With Sanford in his final year in office, his wife is publishing her elegant evisceration of a memoir, "Staying True." During a visit with this reporter at the governor's mansion, where Sanford lives alone and where his wife drops by for the rare first lady function, she said she wrote the book in part for their four boys, who remain confused about their parents' pending divorce.

But why expose their father as a laughably cheap, self-absorbed, soulless, cheating first-class jerk?

Jenny Sanford, who conveys a just-us-girls warmth and tartness that doesn't always come through in the book, looked quizzical. "It's not the book that put him in a bad light," she said.

What about revealing new tales, like the time he made her return his gift of a diamond necklace, because he decided it wasn't worth the money?

She pulled a poker face: "Doesn't it show he adheres to his conservative fiscal principles?" (Through a spokesman, the governor declined to comment on the book.)

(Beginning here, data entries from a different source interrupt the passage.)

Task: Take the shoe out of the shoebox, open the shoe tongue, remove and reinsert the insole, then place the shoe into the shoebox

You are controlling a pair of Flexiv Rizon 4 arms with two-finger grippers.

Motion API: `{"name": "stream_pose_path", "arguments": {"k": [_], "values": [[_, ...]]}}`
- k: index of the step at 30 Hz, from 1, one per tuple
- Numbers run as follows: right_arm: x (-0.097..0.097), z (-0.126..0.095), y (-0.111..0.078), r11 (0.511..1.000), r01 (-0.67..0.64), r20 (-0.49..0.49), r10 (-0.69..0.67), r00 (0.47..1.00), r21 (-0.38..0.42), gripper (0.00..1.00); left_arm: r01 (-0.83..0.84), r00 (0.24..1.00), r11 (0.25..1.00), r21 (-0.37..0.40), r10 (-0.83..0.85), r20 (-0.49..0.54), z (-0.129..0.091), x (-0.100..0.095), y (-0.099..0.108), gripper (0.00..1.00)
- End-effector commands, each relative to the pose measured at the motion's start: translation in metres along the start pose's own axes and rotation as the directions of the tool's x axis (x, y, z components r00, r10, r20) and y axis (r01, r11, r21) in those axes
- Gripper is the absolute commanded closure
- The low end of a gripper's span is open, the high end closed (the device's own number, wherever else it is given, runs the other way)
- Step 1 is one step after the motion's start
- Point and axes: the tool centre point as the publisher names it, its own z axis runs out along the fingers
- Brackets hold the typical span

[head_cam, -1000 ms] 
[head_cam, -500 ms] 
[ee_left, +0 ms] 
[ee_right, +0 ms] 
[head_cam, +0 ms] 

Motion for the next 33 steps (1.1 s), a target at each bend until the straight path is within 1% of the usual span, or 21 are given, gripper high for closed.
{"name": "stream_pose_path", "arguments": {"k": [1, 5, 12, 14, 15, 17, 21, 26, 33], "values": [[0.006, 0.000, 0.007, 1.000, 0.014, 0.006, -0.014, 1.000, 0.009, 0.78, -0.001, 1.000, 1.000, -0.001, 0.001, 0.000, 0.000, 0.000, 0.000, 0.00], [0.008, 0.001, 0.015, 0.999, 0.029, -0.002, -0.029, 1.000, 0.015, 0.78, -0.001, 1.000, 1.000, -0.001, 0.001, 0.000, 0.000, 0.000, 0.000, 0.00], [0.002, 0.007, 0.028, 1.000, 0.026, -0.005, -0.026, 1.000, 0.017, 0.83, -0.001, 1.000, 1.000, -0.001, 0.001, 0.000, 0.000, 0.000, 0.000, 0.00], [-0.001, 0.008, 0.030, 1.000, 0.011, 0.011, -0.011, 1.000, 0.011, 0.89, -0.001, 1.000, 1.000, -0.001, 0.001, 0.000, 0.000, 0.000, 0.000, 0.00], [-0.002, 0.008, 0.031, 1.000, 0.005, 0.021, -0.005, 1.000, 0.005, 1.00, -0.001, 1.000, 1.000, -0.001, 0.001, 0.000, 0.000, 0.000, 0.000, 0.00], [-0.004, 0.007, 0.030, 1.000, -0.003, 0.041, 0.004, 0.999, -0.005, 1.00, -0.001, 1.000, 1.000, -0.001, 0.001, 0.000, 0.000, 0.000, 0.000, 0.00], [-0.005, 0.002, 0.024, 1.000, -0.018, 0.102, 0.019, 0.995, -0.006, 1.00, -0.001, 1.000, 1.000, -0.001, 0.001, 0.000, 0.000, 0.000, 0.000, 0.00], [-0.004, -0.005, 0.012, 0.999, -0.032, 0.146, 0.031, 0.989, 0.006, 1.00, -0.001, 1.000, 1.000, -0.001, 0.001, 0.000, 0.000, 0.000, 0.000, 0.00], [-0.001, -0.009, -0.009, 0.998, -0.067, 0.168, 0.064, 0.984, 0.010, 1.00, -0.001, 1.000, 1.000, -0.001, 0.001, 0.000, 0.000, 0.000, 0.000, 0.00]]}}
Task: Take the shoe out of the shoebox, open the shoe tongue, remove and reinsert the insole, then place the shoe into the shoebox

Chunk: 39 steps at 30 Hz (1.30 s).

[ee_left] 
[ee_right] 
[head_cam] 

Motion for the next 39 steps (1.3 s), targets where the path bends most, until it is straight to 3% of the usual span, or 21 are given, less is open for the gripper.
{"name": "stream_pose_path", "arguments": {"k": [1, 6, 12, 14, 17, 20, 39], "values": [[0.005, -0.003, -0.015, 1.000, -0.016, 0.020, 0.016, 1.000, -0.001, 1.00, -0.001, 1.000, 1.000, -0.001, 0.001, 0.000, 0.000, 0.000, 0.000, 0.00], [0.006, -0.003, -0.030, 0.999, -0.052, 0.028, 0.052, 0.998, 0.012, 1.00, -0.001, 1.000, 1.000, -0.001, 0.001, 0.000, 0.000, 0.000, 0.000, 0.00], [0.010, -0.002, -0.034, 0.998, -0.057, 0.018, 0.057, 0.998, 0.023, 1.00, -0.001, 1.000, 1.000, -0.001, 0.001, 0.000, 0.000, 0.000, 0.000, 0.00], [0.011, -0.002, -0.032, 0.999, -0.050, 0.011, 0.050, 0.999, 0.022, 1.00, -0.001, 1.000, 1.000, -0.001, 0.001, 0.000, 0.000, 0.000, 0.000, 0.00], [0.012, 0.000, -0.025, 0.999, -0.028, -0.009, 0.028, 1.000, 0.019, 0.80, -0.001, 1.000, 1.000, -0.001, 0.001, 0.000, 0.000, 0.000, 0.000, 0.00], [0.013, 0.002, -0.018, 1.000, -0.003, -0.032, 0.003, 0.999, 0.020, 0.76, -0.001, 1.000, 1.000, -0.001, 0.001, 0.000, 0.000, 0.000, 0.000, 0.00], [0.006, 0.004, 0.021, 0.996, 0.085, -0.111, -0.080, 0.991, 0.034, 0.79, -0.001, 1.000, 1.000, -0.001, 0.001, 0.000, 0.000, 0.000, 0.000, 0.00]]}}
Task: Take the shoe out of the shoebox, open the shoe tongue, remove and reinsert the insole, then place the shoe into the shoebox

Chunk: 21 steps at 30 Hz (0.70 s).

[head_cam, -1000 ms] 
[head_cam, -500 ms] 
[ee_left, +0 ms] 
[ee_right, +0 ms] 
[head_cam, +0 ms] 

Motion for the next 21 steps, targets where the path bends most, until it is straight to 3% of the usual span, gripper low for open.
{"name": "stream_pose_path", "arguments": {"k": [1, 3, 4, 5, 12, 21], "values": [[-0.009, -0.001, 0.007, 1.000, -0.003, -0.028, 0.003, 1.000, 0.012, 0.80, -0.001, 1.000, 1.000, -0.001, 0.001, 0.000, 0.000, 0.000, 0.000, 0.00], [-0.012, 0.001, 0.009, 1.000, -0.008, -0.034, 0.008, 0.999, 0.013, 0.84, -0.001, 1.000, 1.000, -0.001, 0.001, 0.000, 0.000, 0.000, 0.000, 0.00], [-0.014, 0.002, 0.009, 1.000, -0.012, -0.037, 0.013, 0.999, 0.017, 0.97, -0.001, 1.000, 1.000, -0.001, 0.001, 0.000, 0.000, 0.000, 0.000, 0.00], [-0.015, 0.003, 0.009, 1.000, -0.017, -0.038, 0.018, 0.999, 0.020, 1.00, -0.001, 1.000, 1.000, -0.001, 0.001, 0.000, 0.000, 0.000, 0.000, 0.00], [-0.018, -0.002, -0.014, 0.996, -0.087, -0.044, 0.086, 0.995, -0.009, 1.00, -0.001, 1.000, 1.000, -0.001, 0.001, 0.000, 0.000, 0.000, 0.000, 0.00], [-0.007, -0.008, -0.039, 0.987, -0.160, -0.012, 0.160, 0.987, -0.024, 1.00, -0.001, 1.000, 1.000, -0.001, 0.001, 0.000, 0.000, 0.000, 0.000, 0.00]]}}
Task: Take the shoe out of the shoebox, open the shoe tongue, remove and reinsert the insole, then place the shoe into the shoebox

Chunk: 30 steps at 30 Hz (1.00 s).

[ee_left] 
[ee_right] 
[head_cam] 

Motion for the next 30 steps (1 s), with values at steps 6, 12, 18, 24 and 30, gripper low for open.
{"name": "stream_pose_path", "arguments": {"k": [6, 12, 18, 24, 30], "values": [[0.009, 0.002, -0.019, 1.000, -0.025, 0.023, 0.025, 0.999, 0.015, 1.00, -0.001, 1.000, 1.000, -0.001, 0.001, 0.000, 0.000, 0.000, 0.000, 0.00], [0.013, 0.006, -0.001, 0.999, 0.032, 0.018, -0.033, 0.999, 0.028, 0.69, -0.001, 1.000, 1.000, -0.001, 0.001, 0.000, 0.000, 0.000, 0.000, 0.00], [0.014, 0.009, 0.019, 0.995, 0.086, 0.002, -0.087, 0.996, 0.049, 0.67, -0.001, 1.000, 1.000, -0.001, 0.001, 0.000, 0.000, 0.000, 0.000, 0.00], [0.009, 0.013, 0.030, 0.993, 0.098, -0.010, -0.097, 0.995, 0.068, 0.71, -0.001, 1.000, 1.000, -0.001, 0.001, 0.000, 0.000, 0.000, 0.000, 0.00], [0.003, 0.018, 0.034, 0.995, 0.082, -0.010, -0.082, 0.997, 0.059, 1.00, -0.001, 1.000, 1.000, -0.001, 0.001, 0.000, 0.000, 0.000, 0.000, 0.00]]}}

The day afforded glimpses of a past life: flickers of a first lady's role, ashes of a 20-year marriage. "It feels sad to be here," she said, surveying the property where the family lived for seven years. "It doesn't feel alive."

In the pool house, where eight-point heads of buck shot by the boys are mounted, she spotted moldy ceiling tiles that had crashed to the floor.

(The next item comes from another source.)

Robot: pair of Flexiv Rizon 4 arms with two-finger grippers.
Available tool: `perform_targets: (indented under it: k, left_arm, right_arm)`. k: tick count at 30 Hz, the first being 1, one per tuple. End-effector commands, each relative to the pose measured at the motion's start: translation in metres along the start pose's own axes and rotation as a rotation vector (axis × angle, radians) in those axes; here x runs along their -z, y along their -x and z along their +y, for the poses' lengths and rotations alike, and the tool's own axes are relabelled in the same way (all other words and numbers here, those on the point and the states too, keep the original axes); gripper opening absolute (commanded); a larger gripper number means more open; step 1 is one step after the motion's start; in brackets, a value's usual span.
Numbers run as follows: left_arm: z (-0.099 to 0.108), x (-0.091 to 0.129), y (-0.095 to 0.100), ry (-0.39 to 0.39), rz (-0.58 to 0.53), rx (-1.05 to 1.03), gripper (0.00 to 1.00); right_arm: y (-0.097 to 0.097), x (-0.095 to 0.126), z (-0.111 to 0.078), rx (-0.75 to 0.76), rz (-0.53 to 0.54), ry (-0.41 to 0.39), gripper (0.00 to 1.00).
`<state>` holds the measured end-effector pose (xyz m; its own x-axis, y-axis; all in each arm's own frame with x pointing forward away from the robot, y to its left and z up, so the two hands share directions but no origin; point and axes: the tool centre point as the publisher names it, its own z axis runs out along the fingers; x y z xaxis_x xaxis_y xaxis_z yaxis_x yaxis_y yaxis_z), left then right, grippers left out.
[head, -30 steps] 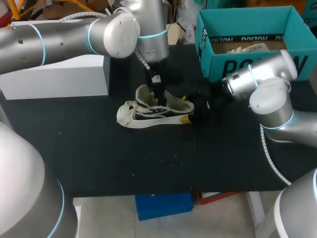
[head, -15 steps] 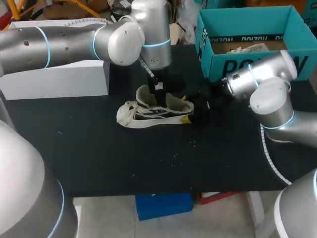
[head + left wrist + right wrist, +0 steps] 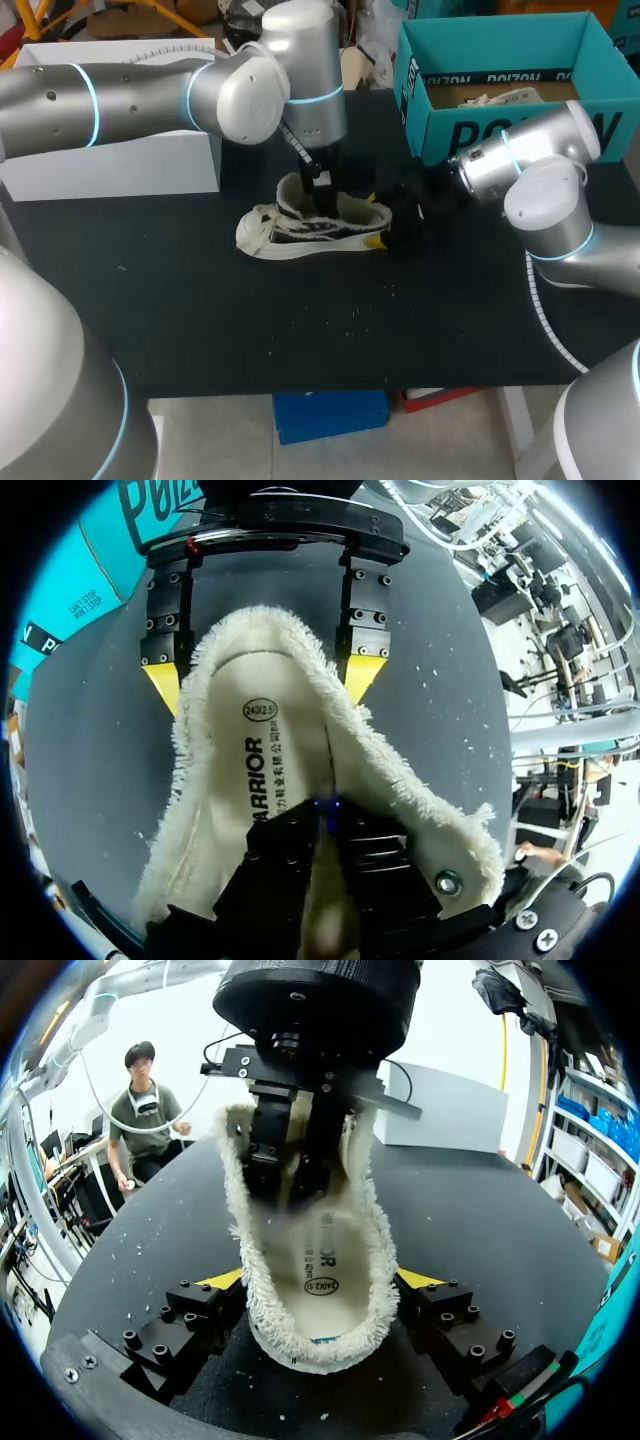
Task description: Take the shoe out of the shoebox, open the shoe tongue, remove and reinsert the insole, then place the shoe into the shoebox
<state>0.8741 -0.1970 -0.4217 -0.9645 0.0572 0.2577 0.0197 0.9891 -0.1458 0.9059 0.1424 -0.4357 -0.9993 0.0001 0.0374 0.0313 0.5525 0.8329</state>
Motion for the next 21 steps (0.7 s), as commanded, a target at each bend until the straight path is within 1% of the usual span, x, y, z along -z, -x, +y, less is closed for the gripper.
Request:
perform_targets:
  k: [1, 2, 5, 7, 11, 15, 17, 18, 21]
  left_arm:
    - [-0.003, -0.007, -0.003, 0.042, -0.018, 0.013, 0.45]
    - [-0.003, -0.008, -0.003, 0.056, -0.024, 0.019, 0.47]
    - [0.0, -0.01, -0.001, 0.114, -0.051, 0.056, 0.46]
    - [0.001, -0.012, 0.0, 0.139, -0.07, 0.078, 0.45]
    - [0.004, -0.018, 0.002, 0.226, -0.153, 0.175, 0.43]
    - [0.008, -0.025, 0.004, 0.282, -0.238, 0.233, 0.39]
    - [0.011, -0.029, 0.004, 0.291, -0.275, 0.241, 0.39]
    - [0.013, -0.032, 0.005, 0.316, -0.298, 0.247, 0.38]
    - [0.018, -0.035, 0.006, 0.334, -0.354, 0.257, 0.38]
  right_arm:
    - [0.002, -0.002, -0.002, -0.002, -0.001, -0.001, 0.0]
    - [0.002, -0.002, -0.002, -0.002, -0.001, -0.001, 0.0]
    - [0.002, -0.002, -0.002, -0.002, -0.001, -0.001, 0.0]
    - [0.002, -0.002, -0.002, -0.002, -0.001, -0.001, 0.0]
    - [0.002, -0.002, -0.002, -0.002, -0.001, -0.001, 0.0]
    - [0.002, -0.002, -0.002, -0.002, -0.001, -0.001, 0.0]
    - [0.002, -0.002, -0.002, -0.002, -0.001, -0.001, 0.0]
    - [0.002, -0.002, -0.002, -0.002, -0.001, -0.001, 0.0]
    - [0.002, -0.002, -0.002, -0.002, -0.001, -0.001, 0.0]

"This is still my responsibility, I guess," she said. She resides with the boys, Blake, Bolton, Landon and Marshall, 11 to 17, at their beach home some two hours away.

She strolled by the great lawn, where the couple gave receptions for hundreds, the boys played football and soccer, and where their dog is buried. "Mark had a tombstone put in," she said. "I thought that was odd. Mark's father's grave doesn't have one."

The Mark Sanford who emerges from Jenny Sanford's book and in conversation, is, to put it charitably, an odd duck.

When the couple met in the Hamptons in their mid-20s, he had a summer job in Manhattan at Goldman Sachs and was a graduate business student at the University of Virginia. He was a devout Christian, she recounted, whose father died when he was in college and who had struggled to save the family farm.

She was a vice president at Lazard Freres. A Georgetown graduate who regularly attended 5 p.m. Mass on Sundays, she also lived merrily on the Upper East Side, meeting girlfriends for drinks and date dissections.

"He was naive with me," said Jenny Sanford, settling on the sofa in the mansion library, with family photos scattered about, an oil painting of her husband staring down from the mantel. "He didn't have a lot of experience courting women, let's just say."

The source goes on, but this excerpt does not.